What to produce ▸
From the records below, set down exactly the lines starting with the line that contains "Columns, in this" and going on through the line that contains "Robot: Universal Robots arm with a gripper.". Nothing else is wanted.

Information given ▸
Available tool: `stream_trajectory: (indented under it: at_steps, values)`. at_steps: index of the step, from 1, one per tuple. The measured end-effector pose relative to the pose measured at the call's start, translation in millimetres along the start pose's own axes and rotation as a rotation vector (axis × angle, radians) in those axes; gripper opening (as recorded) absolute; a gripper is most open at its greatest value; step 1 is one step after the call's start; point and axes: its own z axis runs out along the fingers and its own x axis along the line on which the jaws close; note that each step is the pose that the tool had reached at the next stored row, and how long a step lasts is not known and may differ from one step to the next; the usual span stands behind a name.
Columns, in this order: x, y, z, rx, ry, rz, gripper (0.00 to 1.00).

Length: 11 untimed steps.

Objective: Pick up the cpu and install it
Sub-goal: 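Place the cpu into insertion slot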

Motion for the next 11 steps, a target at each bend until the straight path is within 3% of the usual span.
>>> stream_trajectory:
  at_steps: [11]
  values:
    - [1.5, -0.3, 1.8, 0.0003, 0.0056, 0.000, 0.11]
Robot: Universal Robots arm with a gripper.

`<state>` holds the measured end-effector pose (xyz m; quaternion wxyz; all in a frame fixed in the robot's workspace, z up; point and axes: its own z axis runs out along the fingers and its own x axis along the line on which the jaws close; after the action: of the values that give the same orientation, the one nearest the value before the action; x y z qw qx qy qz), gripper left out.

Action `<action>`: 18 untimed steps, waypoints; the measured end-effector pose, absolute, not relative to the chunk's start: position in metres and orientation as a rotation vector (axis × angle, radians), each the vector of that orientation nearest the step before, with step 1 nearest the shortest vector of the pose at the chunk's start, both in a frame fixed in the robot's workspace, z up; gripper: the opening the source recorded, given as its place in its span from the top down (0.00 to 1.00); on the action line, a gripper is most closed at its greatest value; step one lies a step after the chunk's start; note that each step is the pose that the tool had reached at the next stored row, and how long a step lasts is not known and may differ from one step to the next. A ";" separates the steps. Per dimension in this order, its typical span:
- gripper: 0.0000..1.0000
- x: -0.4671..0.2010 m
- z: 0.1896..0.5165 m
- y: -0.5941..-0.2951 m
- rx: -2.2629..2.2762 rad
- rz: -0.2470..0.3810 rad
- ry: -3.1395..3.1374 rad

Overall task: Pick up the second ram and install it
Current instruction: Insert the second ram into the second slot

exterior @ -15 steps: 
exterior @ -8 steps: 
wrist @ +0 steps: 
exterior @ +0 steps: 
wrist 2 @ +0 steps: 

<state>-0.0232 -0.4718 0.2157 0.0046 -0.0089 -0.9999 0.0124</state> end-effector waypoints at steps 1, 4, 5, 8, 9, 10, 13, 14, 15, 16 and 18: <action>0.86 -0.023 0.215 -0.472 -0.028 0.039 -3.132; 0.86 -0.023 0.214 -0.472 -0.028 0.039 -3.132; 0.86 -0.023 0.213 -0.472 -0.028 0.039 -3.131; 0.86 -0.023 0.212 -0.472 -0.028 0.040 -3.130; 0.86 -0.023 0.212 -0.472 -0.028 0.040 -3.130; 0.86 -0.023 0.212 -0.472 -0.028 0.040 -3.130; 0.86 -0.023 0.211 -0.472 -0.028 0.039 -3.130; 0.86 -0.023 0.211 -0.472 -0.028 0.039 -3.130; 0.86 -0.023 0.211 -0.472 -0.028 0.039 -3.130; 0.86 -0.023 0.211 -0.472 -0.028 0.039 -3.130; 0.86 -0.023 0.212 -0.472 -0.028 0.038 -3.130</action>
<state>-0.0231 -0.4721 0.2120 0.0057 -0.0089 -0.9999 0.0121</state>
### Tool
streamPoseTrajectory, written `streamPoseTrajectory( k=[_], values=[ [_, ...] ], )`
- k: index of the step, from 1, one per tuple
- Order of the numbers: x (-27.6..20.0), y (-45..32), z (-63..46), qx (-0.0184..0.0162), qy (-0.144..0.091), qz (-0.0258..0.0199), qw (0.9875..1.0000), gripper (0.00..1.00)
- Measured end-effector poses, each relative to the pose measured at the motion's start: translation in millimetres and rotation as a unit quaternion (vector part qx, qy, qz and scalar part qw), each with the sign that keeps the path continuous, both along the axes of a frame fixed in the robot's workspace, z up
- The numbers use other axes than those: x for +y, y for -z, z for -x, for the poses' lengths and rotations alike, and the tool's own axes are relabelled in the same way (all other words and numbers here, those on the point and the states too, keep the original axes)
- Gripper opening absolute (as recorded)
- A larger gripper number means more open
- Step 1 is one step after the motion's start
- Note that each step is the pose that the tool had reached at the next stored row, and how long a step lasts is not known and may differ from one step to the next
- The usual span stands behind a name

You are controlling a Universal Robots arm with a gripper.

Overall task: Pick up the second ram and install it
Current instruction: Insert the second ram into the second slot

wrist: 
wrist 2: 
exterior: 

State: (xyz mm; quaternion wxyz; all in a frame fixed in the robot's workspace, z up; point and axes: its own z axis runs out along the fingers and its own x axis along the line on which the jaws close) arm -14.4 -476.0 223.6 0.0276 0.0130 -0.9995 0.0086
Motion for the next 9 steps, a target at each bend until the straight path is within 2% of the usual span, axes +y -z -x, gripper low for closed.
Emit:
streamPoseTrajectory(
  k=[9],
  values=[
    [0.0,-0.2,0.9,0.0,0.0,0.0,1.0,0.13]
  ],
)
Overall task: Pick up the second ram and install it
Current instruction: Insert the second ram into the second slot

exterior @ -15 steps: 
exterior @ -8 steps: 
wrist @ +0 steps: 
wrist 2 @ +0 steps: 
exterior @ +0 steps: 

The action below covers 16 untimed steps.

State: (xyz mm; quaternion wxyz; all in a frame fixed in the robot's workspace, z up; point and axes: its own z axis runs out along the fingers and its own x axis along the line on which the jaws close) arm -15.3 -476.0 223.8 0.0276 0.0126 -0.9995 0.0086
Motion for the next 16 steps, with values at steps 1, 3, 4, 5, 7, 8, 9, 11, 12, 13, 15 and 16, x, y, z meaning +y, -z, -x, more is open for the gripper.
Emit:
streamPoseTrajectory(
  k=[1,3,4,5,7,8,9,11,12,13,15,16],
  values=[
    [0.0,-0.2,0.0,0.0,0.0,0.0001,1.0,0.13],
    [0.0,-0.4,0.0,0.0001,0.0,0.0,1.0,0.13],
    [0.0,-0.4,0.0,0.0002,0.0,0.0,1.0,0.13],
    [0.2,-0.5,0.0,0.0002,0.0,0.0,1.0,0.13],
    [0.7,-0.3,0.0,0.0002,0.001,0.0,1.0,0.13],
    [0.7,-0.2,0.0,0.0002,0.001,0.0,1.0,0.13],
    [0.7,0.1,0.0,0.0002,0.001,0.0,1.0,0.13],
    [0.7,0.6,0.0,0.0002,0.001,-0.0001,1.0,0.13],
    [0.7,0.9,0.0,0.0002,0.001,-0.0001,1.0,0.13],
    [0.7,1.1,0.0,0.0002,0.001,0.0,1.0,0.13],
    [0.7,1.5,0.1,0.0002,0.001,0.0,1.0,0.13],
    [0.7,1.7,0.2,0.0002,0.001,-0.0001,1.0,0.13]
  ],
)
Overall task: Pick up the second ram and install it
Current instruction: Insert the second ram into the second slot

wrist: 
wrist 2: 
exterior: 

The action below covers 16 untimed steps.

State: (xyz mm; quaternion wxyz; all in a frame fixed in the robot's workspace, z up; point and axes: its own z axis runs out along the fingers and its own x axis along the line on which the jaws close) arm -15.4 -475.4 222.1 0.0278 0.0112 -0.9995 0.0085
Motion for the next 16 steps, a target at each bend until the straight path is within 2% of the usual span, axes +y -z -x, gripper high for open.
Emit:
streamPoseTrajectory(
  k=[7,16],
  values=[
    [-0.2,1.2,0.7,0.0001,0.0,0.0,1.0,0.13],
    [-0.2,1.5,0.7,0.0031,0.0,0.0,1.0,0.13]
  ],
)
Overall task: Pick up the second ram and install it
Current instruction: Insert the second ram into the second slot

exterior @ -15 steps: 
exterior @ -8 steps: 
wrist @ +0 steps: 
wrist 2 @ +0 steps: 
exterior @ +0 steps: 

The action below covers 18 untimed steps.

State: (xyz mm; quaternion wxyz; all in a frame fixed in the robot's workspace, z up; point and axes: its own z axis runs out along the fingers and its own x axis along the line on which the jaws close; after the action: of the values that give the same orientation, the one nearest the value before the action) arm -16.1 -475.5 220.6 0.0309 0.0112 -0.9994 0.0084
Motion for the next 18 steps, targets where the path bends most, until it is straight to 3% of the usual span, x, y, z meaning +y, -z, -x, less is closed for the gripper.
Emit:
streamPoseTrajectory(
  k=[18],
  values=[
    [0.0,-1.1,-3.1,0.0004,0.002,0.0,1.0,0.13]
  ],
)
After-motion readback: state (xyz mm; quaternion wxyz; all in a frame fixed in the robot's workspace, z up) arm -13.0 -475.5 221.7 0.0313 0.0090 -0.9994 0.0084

Solution to this task ▸
Columns, in this order: x, y, z, rx, ry, rz, gripper (0.00 to 1.00).

Length: 11 untimed steps.

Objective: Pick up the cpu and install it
Sub-goal: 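Place the cpu into insertion slot
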
Motion for the next 11 steps, a target at each bend until the straight path is within 3% of the usual span.
>>> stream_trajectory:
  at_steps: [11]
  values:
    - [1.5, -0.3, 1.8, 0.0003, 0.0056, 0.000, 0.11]
Robot: Universal Robots arm with a gripper.

The full answer has been given.